Regular Expressions

A regular expression (RegEx) is a sequence of chatacters that expresses a pattern to be searched withing a longer piece of text. re is a Python library for regular expressions, which has several nice methods for working with strings. The list of Frequenctly used characters is available on Moodle and the course page on GitHub.

Sometimes people use RegEx for scraping the web, yet one is not encouraged to do so, as better/safer alternatives exist. Yet, once text data is scraped, RegEx is an important tool for cleaningsand tidying up the dataset.

Let's now go to Project Gutenberg page and find some book to download. Below, I used as an example the Financier by Theodore Dreiser. The latter can be downloaded and read from local stroage or directly from the URL. We will go for the "download and read" option.


In [3]:
import re

In [4]:
with open("financier.txt","r") as f:
    financier = f.readlines()

In [5]:
print financier[2:4]


['This eBook is for the use of anyone anywhere at no cost and with\n', 'almost no restrictions whatsoever.  You may copy it, give it away or\n']

In [6]:
type(financier)


Out[6]:
list

Let's see how many times Mr. Dreiser uses the $ sign in his book. For that purpose, the findall() function from the re library will be used. The function receives the expression to search for asa first argument (always inside quotes) and the string to conduct the search on as a second argument. Please, note:

  • as financier is a list, we convert it to string to be able to pass as an argument to our fucntion,
  • as dollar sign is a special character for RegEx, we use the forward slach before to indicate that in this case we do not use "$" as a special character, instead it is just a text.

In [11]:
output = re.findall("\$",str(financier))
print output


['$', '$', '$']

Let's see at what occasions he used it. More precicely, let's read the amount of money cited in the book. Amount usually comes after the sign, so we will look for all non-whitespace characters after the dollar sign that are followed by a whitespace (that's where the amoun ends). The brackets indicate the component we want to receive as an output.


In [12]:
output = re.findall("(\$\S*)\s",str(financier))
print output


['$250,000', '$1', '$5,000)']

Let's use the | operator (i.e. or) to understand how many $ or @ signs were used by Mr.
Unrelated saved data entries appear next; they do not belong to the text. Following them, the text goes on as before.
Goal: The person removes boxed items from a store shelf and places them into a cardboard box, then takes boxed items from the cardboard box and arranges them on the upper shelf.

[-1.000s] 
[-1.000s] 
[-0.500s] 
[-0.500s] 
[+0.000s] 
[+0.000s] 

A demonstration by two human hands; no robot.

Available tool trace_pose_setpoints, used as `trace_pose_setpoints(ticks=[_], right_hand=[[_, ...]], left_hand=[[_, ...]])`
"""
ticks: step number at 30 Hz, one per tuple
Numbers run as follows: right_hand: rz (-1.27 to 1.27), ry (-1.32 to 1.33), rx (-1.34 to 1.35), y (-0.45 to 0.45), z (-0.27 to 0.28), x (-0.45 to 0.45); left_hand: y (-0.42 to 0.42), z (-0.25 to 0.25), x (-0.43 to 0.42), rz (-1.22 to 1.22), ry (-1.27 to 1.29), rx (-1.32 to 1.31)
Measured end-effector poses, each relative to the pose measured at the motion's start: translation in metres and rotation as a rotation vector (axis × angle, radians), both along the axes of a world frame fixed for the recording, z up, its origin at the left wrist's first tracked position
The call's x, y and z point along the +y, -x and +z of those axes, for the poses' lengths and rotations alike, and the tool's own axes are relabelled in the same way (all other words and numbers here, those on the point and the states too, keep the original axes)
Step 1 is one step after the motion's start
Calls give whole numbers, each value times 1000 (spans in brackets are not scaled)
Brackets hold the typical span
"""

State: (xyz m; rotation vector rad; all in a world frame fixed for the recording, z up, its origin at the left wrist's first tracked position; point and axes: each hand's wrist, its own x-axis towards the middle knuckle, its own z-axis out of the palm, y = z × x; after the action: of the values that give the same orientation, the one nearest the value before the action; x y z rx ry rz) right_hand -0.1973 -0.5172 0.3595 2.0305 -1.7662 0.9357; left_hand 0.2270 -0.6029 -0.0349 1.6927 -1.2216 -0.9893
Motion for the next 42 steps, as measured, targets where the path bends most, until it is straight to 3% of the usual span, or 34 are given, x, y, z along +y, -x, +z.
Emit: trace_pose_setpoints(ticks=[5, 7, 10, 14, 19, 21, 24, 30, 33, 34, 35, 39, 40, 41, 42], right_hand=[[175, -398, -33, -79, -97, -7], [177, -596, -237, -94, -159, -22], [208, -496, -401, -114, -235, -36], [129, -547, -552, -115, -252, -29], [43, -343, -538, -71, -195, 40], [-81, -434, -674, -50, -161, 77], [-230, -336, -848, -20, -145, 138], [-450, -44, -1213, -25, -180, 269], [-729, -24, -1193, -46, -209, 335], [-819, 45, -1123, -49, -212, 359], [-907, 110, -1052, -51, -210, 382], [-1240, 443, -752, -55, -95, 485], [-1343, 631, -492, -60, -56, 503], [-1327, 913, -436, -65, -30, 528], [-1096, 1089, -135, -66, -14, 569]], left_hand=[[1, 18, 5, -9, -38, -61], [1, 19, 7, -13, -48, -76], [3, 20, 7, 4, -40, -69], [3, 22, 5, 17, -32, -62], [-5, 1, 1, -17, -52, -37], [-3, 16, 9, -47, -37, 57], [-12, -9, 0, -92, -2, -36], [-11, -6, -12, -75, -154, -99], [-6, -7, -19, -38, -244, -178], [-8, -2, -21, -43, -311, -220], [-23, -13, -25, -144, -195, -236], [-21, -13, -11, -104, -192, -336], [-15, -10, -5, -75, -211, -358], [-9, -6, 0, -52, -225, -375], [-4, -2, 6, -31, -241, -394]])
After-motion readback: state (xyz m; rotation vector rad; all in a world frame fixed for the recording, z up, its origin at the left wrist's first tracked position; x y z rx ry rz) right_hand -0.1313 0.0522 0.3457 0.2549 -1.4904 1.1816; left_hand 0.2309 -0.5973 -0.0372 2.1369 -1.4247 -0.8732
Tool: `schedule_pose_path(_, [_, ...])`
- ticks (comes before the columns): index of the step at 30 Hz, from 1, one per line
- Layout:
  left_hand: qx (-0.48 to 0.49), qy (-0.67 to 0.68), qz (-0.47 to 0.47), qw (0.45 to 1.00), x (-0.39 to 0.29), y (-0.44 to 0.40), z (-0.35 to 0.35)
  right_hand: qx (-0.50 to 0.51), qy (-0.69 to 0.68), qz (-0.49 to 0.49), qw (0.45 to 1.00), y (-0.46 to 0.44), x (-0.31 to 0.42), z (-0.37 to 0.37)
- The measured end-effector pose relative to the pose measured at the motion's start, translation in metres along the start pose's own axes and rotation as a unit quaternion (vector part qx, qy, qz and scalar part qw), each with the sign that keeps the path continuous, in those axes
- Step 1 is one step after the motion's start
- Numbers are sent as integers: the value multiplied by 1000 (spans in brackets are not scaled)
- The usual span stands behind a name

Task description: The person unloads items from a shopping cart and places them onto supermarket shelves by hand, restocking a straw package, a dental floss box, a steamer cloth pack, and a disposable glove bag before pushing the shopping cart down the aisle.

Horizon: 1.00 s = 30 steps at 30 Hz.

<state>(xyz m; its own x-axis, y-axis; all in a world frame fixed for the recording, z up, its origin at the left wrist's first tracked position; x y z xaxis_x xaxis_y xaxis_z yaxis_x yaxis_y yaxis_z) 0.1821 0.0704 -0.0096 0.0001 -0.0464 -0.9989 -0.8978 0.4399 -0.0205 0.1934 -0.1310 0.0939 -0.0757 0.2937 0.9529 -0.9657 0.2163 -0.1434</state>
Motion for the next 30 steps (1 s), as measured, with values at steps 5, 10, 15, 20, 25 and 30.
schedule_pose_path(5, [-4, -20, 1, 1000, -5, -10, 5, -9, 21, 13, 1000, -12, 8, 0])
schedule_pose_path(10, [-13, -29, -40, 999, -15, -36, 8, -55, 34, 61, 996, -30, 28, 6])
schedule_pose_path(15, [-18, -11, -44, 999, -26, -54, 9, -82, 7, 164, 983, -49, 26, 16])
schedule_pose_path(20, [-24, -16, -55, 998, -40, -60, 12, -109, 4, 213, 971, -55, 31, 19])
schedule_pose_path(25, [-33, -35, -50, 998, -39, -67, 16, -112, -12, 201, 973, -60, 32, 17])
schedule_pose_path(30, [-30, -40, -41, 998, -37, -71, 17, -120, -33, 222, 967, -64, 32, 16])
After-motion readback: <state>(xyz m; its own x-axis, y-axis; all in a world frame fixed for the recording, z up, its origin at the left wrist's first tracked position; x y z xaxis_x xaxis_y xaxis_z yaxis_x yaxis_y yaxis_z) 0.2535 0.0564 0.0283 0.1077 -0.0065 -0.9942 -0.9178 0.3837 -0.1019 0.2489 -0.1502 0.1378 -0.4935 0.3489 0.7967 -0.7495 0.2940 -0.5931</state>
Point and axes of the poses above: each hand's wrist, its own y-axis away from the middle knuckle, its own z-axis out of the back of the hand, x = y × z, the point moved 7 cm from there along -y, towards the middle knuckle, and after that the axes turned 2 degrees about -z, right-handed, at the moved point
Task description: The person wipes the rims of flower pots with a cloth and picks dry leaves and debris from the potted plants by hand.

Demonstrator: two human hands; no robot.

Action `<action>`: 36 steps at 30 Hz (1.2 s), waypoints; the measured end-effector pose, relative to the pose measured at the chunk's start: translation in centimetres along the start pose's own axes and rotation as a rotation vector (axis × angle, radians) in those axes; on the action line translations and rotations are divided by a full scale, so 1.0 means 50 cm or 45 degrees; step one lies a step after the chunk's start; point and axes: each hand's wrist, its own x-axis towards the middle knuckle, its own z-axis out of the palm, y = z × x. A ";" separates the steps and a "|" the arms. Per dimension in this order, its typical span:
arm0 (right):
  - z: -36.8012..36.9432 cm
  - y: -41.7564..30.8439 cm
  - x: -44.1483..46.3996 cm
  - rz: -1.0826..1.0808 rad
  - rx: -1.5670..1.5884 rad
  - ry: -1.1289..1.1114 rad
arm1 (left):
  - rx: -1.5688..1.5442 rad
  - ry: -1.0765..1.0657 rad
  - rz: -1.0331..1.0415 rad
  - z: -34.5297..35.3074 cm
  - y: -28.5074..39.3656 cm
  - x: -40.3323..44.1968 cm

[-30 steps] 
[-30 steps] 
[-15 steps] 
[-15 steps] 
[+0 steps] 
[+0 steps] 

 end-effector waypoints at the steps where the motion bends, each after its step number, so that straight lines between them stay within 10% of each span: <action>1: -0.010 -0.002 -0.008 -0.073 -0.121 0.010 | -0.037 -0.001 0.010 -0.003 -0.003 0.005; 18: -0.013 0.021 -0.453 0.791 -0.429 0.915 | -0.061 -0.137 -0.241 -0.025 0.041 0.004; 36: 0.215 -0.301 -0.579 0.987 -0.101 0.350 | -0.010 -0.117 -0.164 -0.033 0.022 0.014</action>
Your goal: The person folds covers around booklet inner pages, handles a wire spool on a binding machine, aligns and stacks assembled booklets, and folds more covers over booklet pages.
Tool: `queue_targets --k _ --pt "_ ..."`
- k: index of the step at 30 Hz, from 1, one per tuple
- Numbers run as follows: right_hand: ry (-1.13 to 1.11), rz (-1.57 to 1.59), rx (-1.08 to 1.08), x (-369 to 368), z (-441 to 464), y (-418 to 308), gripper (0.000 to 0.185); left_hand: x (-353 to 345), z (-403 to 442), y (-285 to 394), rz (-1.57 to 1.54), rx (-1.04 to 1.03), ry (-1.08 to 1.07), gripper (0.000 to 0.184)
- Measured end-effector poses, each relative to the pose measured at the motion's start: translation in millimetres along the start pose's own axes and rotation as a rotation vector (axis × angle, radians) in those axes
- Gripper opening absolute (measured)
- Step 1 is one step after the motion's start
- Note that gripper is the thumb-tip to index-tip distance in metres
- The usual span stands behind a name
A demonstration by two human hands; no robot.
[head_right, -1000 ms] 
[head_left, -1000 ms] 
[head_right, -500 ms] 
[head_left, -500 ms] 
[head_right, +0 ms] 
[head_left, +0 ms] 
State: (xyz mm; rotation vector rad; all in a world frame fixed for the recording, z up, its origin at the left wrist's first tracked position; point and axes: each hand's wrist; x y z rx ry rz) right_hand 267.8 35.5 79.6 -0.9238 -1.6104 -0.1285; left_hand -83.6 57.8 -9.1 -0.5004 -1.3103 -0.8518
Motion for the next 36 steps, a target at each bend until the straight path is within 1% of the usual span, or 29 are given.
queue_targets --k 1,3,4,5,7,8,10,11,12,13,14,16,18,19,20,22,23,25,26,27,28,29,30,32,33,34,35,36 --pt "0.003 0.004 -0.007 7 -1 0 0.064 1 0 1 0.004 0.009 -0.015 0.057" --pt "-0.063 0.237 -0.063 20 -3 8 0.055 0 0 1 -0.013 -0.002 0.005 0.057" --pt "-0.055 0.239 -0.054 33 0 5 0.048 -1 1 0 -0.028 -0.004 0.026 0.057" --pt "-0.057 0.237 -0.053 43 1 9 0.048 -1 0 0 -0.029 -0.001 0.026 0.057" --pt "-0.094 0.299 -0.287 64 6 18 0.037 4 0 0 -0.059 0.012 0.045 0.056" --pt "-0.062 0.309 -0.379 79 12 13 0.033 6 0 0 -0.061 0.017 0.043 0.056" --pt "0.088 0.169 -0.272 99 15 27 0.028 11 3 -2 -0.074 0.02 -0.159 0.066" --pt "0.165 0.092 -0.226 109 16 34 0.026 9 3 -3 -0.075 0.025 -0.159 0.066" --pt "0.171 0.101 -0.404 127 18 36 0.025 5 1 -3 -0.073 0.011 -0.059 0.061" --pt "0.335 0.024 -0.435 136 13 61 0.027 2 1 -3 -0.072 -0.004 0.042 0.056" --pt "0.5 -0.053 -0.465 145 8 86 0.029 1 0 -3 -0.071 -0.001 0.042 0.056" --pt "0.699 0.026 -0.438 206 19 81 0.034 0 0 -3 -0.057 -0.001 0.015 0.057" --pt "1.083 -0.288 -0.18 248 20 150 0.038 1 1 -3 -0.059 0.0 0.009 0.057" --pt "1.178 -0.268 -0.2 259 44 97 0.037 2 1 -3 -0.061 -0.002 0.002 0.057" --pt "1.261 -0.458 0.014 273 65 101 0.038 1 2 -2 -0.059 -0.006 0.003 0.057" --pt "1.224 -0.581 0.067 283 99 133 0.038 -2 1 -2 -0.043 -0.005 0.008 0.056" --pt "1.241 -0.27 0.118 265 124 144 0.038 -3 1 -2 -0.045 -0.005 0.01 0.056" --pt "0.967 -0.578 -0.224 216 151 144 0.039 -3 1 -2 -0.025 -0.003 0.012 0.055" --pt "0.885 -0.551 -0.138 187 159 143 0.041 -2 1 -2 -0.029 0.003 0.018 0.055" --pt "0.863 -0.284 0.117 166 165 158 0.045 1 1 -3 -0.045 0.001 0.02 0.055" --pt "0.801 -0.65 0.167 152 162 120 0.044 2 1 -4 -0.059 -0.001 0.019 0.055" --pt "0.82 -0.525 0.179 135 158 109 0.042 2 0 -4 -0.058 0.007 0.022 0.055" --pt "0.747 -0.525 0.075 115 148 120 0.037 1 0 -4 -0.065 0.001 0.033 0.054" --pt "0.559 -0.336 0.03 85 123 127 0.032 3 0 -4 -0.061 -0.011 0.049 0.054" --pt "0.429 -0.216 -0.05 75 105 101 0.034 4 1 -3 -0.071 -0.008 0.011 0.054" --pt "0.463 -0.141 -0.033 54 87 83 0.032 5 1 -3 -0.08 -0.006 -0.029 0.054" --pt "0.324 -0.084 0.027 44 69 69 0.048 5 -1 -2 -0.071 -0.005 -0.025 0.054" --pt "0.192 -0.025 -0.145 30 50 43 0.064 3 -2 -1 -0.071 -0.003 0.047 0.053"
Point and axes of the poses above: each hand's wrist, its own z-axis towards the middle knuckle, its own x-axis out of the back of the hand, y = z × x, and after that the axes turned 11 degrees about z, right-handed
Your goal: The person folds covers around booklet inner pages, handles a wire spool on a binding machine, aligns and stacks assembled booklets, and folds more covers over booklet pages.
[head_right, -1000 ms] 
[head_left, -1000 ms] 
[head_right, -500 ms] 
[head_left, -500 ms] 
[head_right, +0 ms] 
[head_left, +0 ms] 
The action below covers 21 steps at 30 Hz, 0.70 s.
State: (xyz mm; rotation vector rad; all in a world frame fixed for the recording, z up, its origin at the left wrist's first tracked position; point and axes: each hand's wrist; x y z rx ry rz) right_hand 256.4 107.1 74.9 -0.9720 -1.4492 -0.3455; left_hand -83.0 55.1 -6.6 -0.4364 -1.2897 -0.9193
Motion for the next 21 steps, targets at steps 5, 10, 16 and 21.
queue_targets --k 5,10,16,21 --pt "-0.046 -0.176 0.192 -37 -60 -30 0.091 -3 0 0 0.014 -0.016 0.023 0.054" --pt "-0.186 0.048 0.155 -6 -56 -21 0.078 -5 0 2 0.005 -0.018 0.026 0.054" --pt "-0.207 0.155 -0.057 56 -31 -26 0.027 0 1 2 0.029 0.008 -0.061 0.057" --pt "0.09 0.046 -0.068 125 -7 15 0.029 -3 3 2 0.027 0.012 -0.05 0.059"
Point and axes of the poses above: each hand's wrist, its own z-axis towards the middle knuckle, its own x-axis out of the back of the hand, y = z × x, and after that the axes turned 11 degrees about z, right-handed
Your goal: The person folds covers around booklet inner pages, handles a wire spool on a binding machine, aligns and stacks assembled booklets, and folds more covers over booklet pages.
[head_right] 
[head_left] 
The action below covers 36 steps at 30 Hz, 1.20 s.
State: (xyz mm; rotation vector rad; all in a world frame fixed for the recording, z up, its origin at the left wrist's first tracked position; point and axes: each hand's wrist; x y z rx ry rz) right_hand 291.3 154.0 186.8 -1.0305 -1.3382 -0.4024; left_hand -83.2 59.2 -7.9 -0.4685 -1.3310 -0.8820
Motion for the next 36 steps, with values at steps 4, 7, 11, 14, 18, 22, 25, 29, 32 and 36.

Dreiser.


In [13]:
output = re.findall("(@|\$)",str(financier))
print output


['$', '@', '@', '$', '$']

Let's see how many times the word euro is used. Yet, we do not know whether the author typed Euro with a capital letter or not. So we will have to search both. If we simply put () Python will think that's the text we need to receive. So we must explicitly mention (using ?:) that the text inside brackets is only for OR function, still not meaning that it is the only part of text we want to receive.


In [14]:
output = re.findall("(?:E|e)uro",str(financier))
print output


['Euro', 'Euro', 'Euro', 'Euro', 'Euro', 'Euro', 'Euro', 'Euro', 'Euro', 'Euro', 'Euro', 'Euro', 'Euro', 'Euro', 'Euro']

Of course, there is an easier approac using flags:


In [15]:
output = re.findall("euro",str(financier),re.IGNORECASE)
print output


['Euro', 'Euro', 'Euro', 'Euro', 'Euro', 'Euro', 'Euro', 'Euro', 'Euro', 'Euro', 'Euro', 'Euro', 'Euro', 'Euro', 'Euro']

Now about substitution. If you want to find some text in the file and substitute it with something else, then re.sub command may come in handy. Let's promote me to Harvard:


In [16]:
sample_text = "My email is hdavtyan@aua.am"

In [17]:
# Let's match e-mail first
output = re.findall('\S+@.+',sample_text)
print output


['hdavtyan@aua.am']

When brackets are used in RegEx, they for an enumerated group, that can be further called based on its order (e.g. first part of the string inside brackets fill be enumerated as the group 1).


In [19]:
# Let's now promote me to Harvard
print re.sub(r'(\S+@)(.+)', r'\1harvard.edu', sample_text)


My email is hdavtyan@harvard.edu